The Biak-na-Bato National Park in San Miguel, Bulacan is listed as among the Protected Areas in Region 3. The park covers about 2,100 hectares, which could easily be traversed, thanks to the trails along the river that would lead trekkers to caves and secret passages.
There’s so much to appreciate here. For someone who enjoys seeing a lot of greens and having quiet time, Biak-na-Bato is one of the nearest nature stops people from Metro Manila could set foot on.
First went there about ten years ago, as part of a field trip for an Environmental Education class I took at the Environmental Studies Institute. Back then, I remember the place was quiet, and you had to go through a “rope” bridge to get to the other side of the park (where we had to register, and where we also met this organization that handled livelihood projects for the community). That was so many years ago, in fact, a long time back that an assisted living software from eldermark has already been developed — what I’m saying is that the world has changed so much… and fast.
We went there again last March and so much has changed. It was weird seeing the river now ‘dryer’ than it was (and I remember we went there summer time too); it was shocking to see writings on the wall (I’m sure Andres Bonifacio and the katipuneros didnt write those); and oh, there were too many kids following ‘trekkers’ offering their services as (obviously unofficial) ‘tour guides’. I felt trapped between wanting to ‘help’ the kids, but then again, if we ‘help’ them, they’d just keep doing it (which will not really do them any good).

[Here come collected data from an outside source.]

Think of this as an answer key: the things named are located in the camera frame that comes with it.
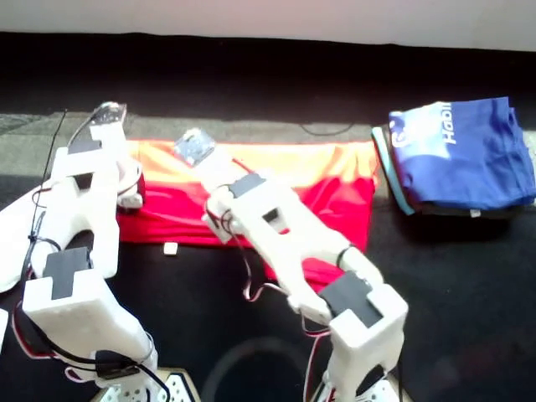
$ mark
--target black table
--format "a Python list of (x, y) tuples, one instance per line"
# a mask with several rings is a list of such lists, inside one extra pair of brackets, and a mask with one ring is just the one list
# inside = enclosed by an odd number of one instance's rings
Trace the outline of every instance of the black table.
[[(403, 381), (415, 401), (513, 400), (531, 391), (535, 225), (531, 213), (510, 224), (410, 219), (377, 202), (368, 255), (410, 304)], [(206, 400), (301, 398), (311, 342), (281, 295), (244, 301), (237, 250), (180, 247), (166, 257), (160, 245), (122, 245), (120, 261), (109, 281), (117, 299), (154, 336), (160, 364), (187, 369)], [(17, 299), (14, 289), (0, 306)], [(327, 355), (325, 343), (317, 374)], [(64, 400), (95, 393), (54, 363), (28, 360), (11, 331), (0, 379), (18, 400), (53, 400), (56, 389)]]

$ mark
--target white robotic arm
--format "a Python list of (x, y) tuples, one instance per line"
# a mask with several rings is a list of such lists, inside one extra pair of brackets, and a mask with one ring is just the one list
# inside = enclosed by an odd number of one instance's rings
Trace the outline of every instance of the white robotic arm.
[[(276, 273), (292, 310), (329, 326), (326, 392), (316, 400), (327, 400), (332, 389), (342, 402), (371, 393), (378, 401), (396, 400), (383, 378), (399, 359), (408, 305), (378, 269), (291, 188), (270, 174), (244, 172), (204, 131), (189, 130), (175, 152), (210, 192), (204, 220), (211, 230), (223, 242), (243, 235)], [(302, 262), (310, 257), (346, 274), (318, 295), (303, 275)]]
[[(30, 236), (23, 299), (12, 325), (29, 357), (38, 357), (29, 347), (38, 344), (45, 357), (66, 363), (70, 379), (115, 387), (123, 399), (114, 400), (145, 401), (161, 391), (154, 375), (157, 351), (105, 281), (117, 270), (116, 207), (142, 206), (141, 167), (127, 153), (125, 107), (107, 103), (97, 111), (90, 120), (92, 139), (70, 141), (55, 154), (46, 210), (38, 211)], [(91, 252), (65, 249), (87, 229), (94, 235)]]

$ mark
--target stack of folded clothes
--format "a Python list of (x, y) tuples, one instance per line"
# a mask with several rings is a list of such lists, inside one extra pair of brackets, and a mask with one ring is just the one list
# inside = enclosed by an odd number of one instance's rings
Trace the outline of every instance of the stack of folded clothes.
[(373, 139), (406, 214), (506, 218), (536, 197), (533, 164), (507, 97), (393, 111)]

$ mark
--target orange fabric
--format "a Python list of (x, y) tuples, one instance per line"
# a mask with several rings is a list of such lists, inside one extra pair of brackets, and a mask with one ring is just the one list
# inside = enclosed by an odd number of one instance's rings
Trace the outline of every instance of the orange fabric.
[[(141, 140), (128, 144), (131, 155), (143, 166), (146, 202), (135, 214), (118, 215), (121, 240), (222, 245), (201, 220), (209, 195), (192, 169), (174, 156), (173, 143)], [(372, 142), (219, 146), (252, 170), (269, 168), (285, 178), (324, 224), (364, 250), (378, 181)], [(317, 291), (341, 275), (338, 268), (317, 260), (304, 261), (303, 267), (307, 281)], [(266, 275), (275, 279), (269, 267)]]
[[(192, 169), (174, 156), (173, 142), (140, 140), (129, 141), (128, 146), (130, 154), (142, 163), (146, 181), (174, 187), (199, 183)], [(290, 179), (293, 188), (306, 188), (328, 177), (344, 182), (356, 178), (371, 178), (374, 183), (378, 180), (378, 158), (372, 142), (219, 146), (252, 170), (269, 168), (276, 175)]]

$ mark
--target metal base plate
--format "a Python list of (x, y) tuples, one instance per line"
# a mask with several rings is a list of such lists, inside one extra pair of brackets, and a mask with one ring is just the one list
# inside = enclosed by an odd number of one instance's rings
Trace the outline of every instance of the metal base plate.
[[(185, 372), (171, 371), (167, 372), (167, 376), (158, 376), (161, 379), (166, 379), (165, 383), (171, 394), (171, 402), (199, 402), (197, 390), (194, 388), (192, 381)], [(158, 390), (156, 399), (149, 399), (146, 389), (121, 389), (112, 387), (93, 400), (94, 402), (147, 402), (148, 400), (165, 402), (166, 392), (163, 389), (160, 389)]]
[[(315, 397), (315, 402), (332, 402), (327, 398), (331, 392), (331, 387), (322, 387), (321, 392)], [(394, 386), (387, 380), (378, 381), (371, 389), (364, 394), (356, 397), (355, 402), (399, 402), (399, 396), (394, 391)], [(405, 394), (404, 402), (410, 402)]]

Anyway, we took a San Miguel bus at the SM North Terminal in Quezon City, asked the conductor to drop us off at the Park Entrance, but got dropped at this tricycle station to the Park instead. It was, however, a long road to Biak-na-Bato, and if my memory serves me right, it took us about 30 minutes to get there, and about over a hundred pesos more for the fare.
Entrance is cheap at less than fifty pesos each, then the ticket lady there asked if we would want a guide. We are the backpacker, adventurous, private people-type so we said no, and then we went off to trek. We first stopped at this quiet place near the lake (see bottom left photo) where we laid for about an hour just listening to the water streaming while birding. After a while, people started coming so we decided to get back on our feet and continue our “journey”…
… which led us to a cave. We didn’t really go inside (it’s the Bat Cave and I have been there years back) but from where we stood, which was at this big rock near the bridge, the smell of bat droppings was at its best. Mmmm. Cafe aroma! Nomnom lol. There were a couple of families/barkadas swimming at the lake near the bat cave at that time so we just took a few photos then went on with our “trek”. We stopped again at this small cave-like thing, where we rested, sat, and talked about life for, maybe two hours. It’s like being on a semi-private cave with a great view of the forest that surrounds the Park.
It’s been months but what I distinctly remember is how we never really got hungry even after having spent hours walking (and bouldering) without having eaten anything. We just had this one bottle of Pulpy Maid to share. lol.
Goes to show that nature is just so very refreshing.